**Action item:**
Report the number of lines in the material below that contain "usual", without any other words.

**Material provided:**
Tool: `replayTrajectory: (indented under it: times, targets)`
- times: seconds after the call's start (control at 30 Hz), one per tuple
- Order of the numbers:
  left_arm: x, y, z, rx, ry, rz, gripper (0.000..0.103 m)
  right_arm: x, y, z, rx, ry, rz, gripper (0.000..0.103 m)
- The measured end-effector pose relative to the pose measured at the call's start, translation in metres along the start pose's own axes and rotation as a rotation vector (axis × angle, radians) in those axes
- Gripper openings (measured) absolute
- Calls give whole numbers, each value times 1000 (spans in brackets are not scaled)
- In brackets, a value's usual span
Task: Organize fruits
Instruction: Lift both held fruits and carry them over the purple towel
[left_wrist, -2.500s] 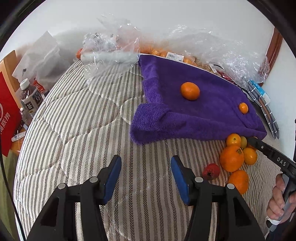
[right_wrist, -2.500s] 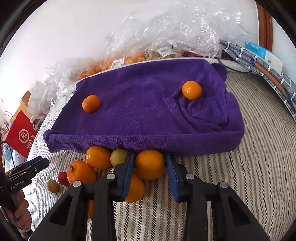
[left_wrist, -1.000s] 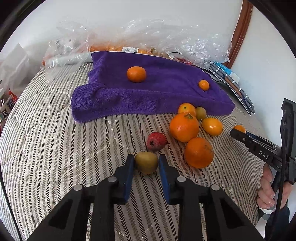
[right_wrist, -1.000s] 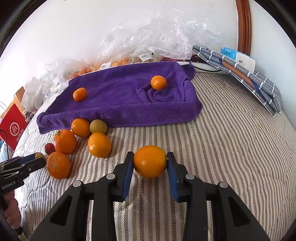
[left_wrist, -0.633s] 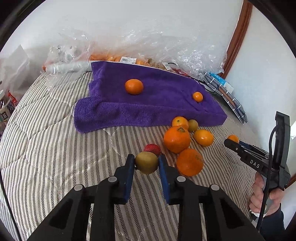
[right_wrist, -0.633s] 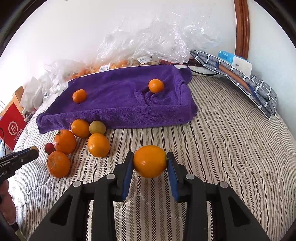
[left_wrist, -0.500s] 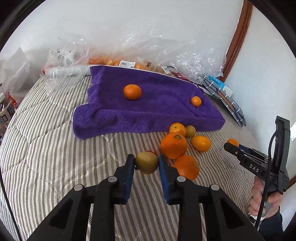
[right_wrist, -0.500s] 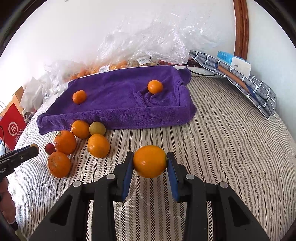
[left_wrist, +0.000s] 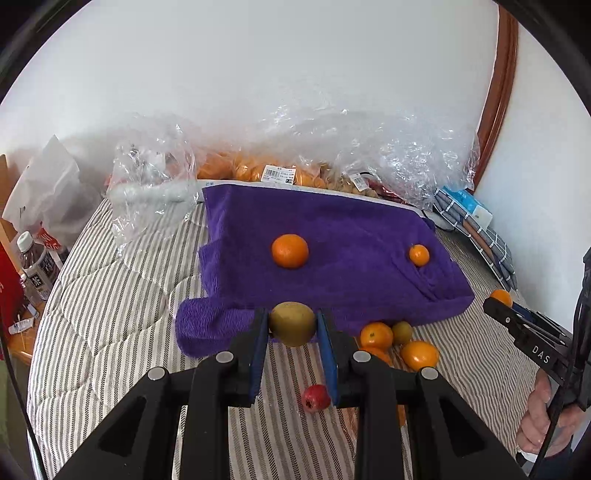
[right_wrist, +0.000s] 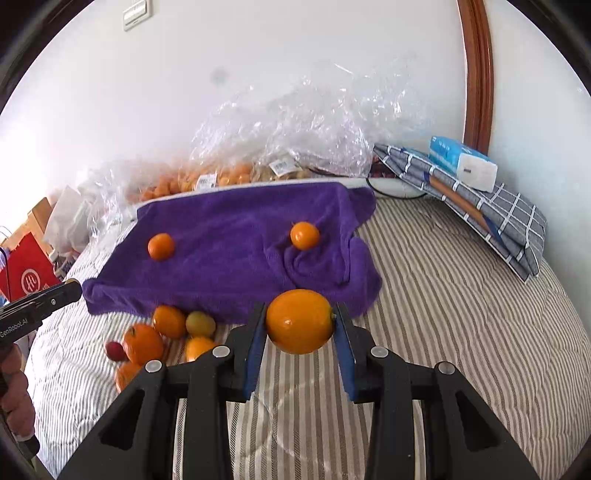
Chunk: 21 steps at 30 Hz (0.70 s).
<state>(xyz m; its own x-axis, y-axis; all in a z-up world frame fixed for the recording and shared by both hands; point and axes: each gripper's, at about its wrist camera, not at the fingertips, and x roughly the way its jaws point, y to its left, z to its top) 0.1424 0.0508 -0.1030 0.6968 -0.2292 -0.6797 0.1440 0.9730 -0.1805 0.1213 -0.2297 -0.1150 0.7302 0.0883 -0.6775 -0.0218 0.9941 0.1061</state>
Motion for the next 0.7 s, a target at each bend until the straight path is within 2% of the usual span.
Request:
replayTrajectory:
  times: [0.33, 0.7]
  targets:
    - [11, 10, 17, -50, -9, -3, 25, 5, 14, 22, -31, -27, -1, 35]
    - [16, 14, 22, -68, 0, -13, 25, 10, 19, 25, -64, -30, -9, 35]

**Response box:**
2